Eusocial Storage Devices
Graduated 2023
Fellow: Jianshen Liu (advisor: Carlos Maltzahn)
Abstract: As storage devices get faster, data management tasks rob the host of CPU cycles and main memory bandwidth. Eusocial storage is a new media device API definition that drives data management activities into the device and sets a course towards in-storage computing functionality. It takes into account today’s storage scale requirements and builds on top of them. Although there are many benefits of offloading data management to the storage device (e.g. software layer reduction, data translation reduction, higher abstraction levels, etc), the one liability is that the extra processing required in the storage device increases the cost of the device. However, an increase in that system component cost does not mean the overall system cost increases. The offloading of data management tasks should reduce costs in other areas. The first project undertaken with Eusocial Storage is to reproducibly quantify the benefits of offloading to the overall system.
OSAVC: Open Source Autonomous Vehicle Controller
Graduated 2023
Fellow: Aaron Hunter (advisor: Gabriel Elkaim)
Abstract: The field of autonomous vehicles is a rich field for research for nearly every conceivable environment, aerial, marine, terrestrial and even extraterrestrial. With the availability of more powerful processors, onboard intelligence capabilities have advanced, opening up new possibilities for decision making and sensing in autonomous vehicles. The OSAVC project is an open source hardware and software project that provides the link between a real time control and intelligent decision making.
Live Hardware Development (LiveHD): A productive infrastructure for Synthesis and Simulation
Graduated 2022
Fellow: Sheng Hong Wang (advisor: Jose Renau)
Abstract: There is a resurgence in hardware accelerators due to power and performance constraints. At the same time, there is a resurgence in new Hardware Description Languages (HDLs). Many researchers see Verilog as the equivalent to the assembly in hardware specification, and they are creating new Hardware Description Languages to increase the abstraction. The goal of this project is to build a Multi-Language Synthesis and Simulation Infrastructure (MLSSI). MLSSI is the equivalent of a compiler infrastructure but for synthesizable languages like CHISEL, synthesizable Verilog, and Pyrope.
CAvSAT: A System for Query Answering over Inconsistent Databases
Graduated 2021
Fellow: Akhil Dixit (advisor: Phokion Kolaitis)
Abstract: Managing inconsistencies in databases is an old, but recurring, problem. An inconsistent database is a database that violates one or more integrity constraints, such as key constraints or inclusion dependencies. Inconsistent databases arise in several different contexts, including information integration, where dealing with inconsistency is regarded as a key challenge. Consistent Query Answering (CQA) is a principled and scientific approach for answering queries over inconsistent databases. The CAvSAT (Consistent Answers via Satisfiability) aims to build a scalable and comprehensive consistent query answering system over inconsistent databases.

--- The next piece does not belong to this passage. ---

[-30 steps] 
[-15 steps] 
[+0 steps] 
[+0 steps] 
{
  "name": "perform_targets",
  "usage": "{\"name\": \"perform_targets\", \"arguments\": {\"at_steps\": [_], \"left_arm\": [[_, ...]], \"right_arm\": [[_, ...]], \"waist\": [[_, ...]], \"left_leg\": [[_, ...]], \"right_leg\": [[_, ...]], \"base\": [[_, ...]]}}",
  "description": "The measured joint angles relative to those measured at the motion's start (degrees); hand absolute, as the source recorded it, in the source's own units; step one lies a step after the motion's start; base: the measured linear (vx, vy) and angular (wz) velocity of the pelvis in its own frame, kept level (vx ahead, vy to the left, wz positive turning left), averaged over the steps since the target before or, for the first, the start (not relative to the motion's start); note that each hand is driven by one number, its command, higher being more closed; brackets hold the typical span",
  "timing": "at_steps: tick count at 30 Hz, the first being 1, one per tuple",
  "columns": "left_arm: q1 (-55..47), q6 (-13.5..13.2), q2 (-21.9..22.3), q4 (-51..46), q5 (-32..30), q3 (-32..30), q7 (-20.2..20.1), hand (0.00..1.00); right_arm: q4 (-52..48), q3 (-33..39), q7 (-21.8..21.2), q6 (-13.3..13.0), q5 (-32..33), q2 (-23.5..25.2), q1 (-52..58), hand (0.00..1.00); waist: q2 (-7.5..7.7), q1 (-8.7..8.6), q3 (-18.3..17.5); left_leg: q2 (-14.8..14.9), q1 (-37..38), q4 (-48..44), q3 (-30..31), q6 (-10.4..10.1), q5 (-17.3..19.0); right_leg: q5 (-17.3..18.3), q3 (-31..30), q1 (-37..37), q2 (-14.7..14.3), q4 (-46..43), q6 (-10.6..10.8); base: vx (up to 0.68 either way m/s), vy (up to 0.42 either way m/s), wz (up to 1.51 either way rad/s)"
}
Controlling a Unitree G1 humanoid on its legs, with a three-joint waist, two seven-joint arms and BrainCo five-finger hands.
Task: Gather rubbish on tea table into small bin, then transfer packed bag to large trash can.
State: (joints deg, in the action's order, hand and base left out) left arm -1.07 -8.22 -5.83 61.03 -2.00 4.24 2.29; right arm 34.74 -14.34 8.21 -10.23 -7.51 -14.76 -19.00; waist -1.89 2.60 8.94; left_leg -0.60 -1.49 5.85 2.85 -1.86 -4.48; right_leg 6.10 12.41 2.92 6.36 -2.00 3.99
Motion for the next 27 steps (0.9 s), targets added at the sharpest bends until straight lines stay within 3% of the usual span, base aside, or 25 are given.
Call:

Mantle: A Programmable Metadata Load Balancer for the Ceph File System
Completed Fall 2018
Fellow: Michael Sevilla (PI: Carlos Maltzahn)
Mantle is a programmable metadata balancer that separates the metadata migration policies from their mechanisms. The features and APIs are implemented on CephFS. The project team used Mantle to study how to manage and migrate file system metadata to improve performance. To achieve better load balancing, the project focused on the overheads of file system metadata protocols. The project lead chose to not continue with the work as an incubator and instead took a position in industry. Although not working on the project full-time, he continues to contribute to the project and support the existing community of contributors.
ZLog & CruzDB: Distributed Shared-log for Software-defined Storage
Completed Fall 2018
Fellow: Noah Watkins (PI: Carlos Maltzahn)
CORFU is a fast shared log approach that leverages flash devices. In this project the research team implemented CORFU on Ceph and investigated the benefits of including this log abstraction into software-defined storage, including the management of shared logs across multiple storage tiers. The project fellow graduated in June 2018 and began working in industry, having chosen to not transition this project into an incubator. However, he continued to support contributions to ZLog – including acting as the head mentor for CROSS's 2018 GSoC student Javier Ron. The ZLog team prototyped the dynamic storage in the reporting period with full integration into ZLog in October 2018. Although the project fellow is no longer working full-time on the project, he intends to continue to contribute to ZLog and CruzDB, and support and promote community development around the project.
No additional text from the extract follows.